- WORK INSTRUCTION -
Retype exactly the lines that run from the start of the data to the line holding "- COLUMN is", including both, and only those.
═════ GIVEN ENTRIES
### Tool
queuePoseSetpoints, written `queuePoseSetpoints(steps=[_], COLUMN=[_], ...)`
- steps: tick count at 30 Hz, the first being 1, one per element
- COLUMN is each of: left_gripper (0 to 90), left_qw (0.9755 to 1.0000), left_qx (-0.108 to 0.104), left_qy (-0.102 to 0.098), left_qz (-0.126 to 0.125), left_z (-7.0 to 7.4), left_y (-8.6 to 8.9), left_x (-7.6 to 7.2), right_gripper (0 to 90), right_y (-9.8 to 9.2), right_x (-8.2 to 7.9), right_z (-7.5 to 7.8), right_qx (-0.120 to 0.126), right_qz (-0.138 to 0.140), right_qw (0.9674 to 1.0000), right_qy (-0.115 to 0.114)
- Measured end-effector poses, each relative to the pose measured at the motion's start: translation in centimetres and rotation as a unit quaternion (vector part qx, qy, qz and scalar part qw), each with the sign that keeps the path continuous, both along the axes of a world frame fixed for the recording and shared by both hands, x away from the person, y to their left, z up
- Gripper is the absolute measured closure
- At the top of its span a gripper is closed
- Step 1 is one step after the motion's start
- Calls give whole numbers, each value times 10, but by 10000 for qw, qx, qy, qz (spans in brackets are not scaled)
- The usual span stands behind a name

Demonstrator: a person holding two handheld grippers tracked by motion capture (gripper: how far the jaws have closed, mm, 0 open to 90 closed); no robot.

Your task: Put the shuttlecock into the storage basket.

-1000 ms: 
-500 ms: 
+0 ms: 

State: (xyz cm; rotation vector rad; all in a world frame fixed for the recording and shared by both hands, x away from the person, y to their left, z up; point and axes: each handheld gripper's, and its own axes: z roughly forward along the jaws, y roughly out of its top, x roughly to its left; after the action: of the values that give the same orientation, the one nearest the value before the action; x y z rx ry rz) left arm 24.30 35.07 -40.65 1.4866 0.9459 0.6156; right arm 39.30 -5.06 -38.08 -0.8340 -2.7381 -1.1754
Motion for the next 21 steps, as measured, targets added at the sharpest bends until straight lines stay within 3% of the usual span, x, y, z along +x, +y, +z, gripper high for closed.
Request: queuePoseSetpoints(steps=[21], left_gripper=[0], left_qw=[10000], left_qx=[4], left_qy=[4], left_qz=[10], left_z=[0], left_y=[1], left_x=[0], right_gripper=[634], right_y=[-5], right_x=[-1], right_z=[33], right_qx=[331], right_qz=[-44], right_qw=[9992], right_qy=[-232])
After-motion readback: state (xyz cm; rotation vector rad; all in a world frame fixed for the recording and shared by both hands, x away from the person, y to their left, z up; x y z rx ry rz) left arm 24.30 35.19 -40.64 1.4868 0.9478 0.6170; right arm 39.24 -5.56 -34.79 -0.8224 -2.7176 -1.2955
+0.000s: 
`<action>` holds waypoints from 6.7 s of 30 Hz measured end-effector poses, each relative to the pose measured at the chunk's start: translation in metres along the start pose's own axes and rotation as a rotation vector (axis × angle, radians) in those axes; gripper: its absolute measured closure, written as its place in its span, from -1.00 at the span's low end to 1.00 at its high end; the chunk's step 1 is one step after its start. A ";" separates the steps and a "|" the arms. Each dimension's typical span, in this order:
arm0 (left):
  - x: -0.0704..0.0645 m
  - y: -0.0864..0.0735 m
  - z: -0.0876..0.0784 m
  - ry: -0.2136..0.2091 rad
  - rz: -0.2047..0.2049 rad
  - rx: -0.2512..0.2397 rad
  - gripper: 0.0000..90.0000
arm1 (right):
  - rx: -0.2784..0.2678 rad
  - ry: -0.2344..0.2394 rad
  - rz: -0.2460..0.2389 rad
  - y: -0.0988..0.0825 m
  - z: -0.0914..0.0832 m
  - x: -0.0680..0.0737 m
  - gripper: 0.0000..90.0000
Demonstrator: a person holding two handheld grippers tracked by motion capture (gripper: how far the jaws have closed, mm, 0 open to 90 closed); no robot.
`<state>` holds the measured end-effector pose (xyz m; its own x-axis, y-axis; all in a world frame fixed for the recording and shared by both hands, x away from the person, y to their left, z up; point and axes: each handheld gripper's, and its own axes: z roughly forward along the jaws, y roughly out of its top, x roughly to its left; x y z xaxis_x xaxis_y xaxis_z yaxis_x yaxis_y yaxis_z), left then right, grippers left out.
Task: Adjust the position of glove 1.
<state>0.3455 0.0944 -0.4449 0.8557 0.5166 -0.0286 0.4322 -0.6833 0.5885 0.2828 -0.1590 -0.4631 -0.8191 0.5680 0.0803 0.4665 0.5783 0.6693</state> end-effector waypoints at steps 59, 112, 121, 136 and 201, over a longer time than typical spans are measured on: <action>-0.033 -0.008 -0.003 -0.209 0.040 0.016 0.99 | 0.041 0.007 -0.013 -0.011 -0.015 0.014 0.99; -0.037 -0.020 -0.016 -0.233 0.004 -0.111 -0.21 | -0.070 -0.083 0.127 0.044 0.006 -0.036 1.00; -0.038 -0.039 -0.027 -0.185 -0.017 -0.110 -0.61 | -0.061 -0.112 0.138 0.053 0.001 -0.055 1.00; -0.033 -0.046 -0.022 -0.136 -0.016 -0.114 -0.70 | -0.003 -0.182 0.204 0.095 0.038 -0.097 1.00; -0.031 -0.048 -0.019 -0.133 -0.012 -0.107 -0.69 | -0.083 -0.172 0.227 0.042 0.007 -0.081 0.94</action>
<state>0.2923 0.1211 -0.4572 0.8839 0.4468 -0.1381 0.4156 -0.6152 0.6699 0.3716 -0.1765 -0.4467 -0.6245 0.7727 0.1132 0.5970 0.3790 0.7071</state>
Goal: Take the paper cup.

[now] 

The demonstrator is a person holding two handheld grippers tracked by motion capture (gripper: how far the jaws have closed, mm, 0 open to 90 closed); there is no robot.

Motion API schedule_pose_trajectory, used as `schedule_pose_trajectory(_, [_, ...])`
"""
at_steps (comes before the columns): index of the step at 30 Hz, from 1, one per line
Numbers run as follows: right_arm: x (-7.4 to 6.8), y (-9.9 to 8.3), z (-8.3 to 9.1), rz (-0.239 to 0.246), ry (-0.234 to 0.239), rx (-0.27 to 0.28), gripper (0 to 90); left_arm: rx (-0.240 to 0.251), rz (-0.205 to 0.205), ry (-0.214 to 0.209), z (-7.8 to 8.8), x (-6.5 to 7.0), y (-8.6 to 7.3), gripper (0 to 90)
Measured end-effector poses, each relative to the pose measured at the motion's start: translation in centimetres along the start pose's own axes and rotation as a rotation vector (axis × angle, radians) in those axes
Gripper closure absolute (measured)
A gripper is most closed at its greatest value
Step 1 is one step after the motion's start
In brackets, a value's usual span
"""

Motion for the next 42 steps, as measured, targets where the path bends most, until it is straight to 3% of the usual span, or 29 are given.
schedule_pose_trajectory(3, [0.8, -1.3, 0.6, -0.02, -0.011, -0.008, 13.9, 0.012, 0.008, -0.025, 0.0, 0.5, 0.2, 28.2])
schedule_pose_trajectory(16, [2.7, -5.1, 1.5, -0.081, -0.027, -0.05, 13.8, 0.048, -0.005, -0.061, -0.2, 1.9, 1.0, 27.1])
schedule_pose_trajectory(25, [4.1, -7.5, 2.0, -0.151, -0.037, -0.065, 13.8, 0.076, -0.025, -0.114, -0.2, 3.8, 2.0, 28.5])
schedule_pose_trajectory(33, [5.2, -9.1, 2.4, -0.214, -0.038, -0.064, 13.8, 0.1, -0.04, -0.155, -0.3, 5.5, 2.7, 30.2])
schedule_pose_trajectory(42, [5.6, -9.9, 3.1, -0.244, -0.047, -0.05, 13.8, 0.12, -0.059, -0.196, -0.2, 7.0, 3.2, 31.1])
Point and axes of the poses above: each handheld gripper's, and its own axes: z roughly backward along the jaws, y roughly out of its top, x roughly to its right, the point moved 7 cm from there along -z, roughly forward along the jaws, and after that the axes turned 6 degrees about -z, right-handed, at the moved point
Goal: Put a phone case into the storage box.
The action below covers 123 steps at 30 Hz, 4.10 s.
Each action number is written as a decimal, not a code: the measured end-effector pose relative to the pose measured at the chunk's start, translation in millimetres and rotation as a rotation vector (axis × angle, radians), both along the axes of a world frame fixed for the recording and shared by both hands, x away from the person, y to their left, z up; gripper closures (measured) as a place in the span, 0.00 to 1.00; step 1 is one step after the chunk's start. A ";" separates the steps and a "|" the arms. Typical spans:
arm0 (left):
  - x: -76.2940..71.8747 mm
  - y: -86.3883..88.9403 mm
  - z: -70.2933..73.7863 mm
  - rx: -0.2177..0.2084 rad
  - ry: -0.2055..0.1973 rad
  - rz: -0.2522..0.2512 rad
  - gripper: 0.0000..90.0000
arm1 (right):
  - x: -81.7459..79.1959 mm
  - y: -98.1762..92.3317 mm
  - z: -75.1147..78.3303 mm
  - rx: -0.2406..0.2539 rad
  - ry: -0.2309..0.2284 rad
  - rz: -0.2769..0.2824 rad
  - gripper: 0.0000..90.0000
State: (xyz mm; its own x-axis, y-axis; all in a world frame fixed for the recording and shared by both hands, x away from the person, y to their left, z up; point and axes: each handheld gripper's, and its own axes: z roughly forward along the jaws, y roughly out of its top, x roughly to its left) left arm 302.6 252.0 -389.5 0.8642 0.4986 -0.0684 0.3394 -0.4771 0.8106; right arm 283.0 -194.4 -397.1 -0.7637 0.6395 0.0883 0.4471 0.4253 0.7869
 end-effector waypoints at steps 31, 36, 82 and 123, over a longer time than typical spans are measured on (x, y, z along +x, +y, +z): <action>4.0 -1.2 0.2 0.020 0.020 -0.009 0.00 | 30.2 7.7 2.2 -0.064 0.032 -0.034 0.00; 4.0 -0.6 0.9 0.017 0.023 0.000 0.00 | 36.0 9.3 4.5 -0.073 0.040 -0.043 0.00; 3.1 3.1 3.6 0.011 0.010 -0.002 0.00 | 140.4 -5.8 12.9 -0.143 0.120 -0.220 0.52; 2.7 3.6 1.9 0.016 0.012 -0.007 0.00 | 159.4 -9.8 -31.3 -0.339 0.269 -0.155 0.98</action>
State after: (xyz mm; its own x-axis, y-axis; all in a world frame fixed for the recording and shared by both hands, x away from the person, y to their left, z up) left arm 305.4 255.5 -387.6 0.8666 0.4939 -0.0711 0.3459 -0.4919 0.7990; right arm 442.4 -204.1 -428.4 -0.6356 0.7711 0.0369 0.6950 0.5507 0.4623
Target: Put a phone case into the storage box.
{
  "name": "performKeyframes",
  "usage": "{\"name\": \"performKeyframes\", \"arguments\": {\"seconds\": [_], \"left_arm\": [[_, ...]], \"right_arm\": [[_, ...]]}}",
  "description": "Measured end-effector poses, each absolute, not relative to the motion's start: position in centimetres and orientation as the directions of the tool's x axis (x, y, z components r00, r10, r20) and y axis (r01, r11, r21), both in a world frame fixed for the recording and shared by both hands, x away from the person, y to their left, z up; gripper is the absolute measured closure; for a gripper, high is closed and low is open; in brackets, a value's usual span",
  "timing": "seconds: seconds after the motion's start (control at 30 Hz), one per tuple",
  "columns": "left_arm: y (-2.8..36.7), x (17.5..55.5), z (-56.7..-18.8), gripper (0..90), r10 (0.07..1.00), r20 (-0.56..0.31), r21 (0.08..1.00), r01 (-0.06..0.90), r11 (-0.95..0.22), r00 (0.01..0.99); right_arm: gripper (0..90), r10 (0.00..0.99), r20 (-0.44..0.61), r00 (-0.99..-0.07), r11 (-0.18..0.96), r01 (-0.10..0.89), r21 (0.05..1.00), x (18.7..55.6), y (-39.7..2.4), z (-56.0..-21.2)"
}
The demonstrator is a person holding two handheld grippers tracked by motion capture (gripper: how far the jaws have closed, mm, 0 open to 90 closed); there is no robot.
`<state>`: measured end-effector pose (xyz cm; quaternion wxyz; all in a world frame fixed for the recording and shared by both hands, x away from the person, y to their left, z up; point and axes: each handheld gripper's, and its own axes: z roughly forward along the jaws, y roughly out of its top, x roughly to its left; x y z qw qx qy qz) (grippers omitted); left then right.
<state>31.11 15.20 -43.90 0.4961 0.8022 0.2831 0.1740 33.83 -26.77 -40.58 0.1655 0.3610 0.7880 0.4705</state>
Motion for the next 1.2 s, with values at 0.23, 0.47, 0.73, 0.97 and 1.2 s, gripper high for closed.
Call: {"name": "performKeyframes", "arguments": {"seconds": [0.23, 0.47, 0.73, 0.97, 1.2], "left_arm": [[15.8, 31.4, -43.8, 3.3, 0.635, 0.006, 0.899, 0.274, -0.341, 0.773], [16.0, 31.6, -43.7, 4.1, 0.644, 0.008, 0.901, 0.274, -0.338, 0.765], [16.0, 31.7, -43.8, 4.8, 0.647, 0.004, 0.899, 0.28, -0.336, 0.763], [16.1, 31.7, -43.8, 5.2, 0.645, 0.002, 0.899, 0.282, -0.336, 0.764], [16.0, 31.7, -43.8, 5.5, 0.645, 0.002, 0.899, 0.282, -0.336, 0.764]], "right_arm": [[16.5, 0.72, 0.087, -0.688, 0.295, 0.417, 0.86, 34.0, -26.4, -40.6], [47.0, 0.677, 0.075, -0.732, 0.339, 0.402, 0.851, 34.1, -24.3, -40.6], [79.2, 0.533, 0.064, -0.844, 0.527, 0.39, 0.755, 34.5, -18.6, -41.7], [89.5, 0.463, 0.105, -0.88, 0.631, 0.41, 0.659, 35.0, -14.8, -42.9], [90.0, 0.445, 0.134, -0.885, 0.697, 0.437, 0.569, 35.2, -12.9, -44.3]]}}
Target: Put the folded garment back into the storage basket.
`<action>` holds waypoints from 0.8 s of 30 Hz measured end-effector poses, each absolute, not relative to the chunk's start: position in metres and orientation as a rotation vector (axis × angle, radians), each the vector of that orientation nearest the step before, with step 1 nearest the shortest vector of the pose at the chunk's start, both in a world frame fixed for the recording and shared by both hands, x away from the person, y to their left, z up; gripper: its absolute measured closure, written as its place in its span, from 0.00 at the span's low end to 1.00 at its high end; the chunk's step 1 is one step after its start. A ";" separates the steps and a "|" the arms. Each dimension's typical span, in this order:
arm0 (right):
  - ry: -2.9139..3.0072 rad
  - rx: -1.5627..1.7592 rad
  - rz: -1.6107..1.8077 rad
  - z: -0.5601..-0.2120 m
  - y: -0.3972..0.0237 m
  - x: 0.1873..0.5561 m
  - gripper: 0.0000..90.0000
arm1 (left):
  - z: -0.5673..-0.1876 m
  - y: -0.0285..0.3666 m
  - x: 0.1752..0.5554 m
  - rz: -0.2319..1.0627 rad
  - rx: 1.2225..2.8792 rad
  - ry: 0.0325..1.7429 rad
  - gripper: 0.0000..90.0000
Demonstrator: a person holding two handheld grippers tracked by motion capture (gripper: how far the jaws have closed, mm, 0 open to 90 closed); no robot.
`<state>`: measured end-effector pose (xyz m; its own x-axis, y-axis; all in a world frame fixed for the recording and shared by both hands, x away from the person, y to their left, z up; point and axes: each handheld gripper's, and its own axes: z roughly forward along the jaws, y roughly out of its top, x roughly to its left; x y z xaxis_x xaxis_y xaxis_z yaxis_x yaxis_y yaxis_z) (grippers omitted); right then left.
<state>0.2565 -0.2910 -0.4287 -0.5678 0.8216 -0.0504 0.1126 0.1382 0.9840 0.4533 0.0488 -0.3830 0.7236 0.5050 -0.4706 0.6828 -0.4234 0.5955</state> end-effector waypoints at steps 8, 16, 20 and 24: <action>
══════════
- YOUR RESPONSE -
### Tool
queuePoseSetpoints, written `queuePoseSetpoints(steps=[_], COLUMN=[_], ...)`
- steps: tick count at 30 Hz, the first being 1, one per element
- COLUMN is each of: left_gripper (0 to 90), left_qw (0.9755 to 1.0000), left_qx (-0.108 to 0.104), left_qy (-0.102 to 0.098), left_qz (-0.126 to 0.125), left_z (-7.0 to 7.4), left_y (-8.6 to 8.9), left_x (-7.6 to 7.2), right_gripper (0 to 90), right_y (-9.8 to 9.2), right_x (-8.2 to 7.9), right_z (-7.5 to 7.8), right_qx (-0.120 to 0.126), right_qz (-0.138 to 0.140), right_qw (0.9674 to 1.0000), right_qy (-0.115 to 0.114)

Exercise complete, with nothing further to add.